The Capitol Hill Block Party is an annual three-day music festival and block party held each July in the Capitol Hill neighborhood of Seattle, Washington, United States. Performance genres include pop, R&B, indie rock, punk, EDM, and many more. The festival has featured numerous famous acts over the years including Macklemore, Mudhoney, The Presidents of the United States of America, Jack White, Sonic Youth, Lizzo, RL Grime, and Amine. The festival has attracted several major brand sponsorships and even created a donation program for several non-profit organizations. The main events of the festival are located on Pike Street and Pine Street, however, the crowds and foot traffic branch out into more of the neighboring streets, causing friction with nearby businesses and residents.

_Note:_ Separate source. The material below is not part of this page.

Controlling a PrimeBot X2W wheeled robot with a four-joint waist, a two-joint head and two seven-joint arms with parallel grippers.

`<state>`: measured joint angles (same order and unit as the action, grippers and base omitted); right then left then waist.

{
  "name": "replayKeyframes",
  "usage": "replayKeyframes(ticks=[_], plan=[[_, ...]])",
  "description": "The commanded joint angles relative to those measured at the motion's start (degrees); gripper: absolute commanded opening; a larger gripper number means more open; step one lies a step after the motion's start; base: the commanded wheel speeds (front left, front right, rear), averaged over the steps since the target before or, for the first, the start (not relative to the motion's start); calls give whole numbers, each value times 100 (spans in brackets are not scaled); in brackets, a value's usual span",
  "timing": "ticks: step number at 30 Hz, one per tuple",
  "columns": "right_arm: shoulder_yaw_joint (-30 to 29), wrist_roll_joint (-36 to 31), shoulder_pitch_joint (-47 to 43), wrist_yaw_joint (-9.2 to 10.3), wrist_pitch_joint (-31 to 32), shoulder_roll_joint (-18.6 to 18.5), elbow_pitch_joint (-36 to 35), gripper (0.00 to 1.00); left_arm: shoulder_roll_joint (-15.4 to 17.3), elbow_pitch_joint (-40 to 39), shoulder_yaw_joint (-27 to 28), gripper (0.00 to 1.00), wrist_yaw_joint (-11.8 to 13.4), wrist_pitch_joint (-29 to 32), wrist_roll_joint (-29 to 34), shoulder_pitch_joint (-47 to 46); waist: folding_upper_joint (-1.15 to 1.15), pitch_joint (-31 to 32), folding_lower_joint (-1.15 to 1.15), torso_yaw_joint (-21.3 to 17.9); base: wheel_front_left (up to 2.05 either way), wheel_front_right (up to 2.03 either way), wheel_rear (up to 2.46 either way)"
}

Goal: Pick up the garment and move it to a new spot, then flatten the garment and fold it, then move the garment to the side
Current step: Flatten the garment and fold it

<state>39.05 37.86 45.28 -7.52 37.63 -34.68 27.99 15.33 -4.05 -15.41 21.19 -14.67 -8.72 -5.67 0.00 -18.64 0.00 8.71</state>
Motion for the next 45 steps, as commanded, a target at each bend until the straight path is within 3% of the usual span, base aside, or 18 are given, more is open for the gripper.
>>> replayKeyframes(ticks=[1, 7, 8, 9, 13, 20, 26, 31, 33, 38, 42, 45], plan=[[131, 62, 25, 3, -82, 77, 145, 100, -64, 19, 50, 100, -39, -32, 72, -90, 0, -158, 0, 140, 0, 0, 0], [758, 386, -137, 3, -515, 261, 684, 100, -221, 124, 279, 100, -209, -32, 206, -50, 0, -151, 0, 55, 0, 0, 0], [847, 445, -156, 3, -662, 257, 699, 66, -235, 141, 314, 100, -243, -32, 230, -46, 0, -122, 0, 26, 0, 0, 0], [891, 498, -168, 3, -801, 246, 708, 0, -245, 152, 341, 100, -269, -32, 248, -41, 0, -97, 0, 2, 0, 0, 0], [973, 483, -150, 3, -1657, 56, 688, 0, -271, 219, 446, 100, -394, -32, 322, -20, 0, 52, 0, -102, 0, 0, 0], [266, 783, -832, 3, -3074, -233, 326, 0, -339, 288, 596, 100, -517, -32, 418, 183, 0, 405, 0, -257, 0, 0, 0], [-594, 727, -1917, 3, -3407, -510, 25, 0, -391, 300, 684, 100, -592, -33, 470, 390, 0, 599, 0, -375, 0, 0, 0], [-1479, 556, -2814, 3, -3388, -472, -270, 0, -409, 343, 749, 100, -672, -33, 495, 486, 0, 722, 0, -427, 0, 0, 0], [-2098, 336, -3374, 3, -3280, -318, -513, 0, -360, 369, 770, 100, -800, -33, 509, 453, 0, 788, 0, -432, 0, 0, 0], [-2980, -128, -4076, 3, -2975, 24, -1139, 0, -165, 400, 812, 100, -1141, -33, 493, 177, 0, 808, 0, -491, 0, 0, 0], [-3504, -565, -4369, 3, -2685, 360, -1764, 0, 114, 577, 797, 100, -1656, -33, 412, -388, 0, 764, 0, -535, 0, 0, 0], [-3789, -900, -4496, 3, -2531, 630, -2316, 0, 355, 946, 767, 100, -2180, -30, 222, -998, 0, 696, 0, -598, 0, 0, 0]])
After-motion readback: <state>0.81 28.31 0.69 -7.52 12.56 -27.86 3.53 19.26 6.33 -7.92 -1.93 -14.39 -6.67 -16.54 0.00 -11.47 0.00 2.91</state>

Although the festival is largely known for its musical performances, the block party also includes free events, such as yoga and a skate competition, located at the Cal Anderson Park.

Capitol Hill Block Party was canceled in 2020 and 2021 to comply with social distancing mandates imposed during the COVID-19 pandemic.

== History ==
Founded in 1997 by Jen Gapay, the festival was originally a one-day event with just one stage, five bands, and a couple of DJs. Gapay continued to produce the party until 2000, when David Meinert and Marcus Charles took over, adding a second stage and then a second day in 2001. Beginning to market the festival as an "event", the new owners earned a sponsorship from The Stranger and began to charge $8 per ticket for admission. The event presented over 20 bands and had roughly 3,000 people present at the two day festival. Initially as an extension on a trial basis by the Seattle special events office, the festival became a three-day event from 2010; overall attendance that year was estimated at 30,000 people.

Talent buyer Jason Lajeunesse took ownership of Capitol Hill Block Party in 2011 as the CEO of local entertainment company Daydream State. In 2012, notable efforts were made to reduce the event's negative impact on the revenue of local businesses through marketing at the festival. Under Lajeunesse's ownership, he strives to use this event as an opportunity for small, local bands to gain exposure in front of large audiences. Through the most recent event in 2019, the festival has managed to book large notable artists, but continues to make an effort to dedicate 65-70% of the lineup to local artists. The event later expanded to showcase over 120 acts over the span of seven stages.

The 2025 edition of the Capitol Hill Block Party was reduced to two days and restricted to attendees over the age of 21.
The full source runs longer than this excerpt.